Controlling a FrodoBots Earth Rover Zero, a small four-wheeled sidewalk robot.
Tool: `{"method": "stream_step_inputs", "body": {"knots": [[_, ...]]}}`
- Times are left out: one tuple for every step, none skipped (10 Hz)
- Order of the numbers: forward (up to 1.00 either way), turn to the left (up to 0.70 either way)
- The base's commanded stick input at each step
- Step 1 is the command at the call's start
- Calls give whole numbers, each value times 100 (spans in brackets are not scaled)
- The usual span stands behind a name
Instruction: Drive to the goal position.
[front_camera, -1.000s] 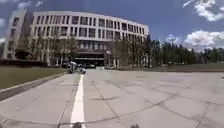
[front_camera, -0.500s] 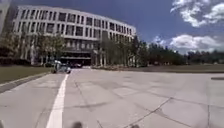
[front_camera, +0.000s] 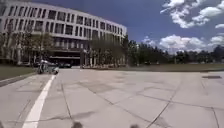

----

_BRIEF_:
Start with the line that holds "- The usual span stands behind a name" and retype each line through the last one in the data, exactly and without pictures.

_TASK RESULT_:
- The usual span stands behind a name
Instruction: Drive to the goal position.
[front_camera, -1.000s] 
[front_camera, -0.500s] 
[front_camera, +0.000s] 

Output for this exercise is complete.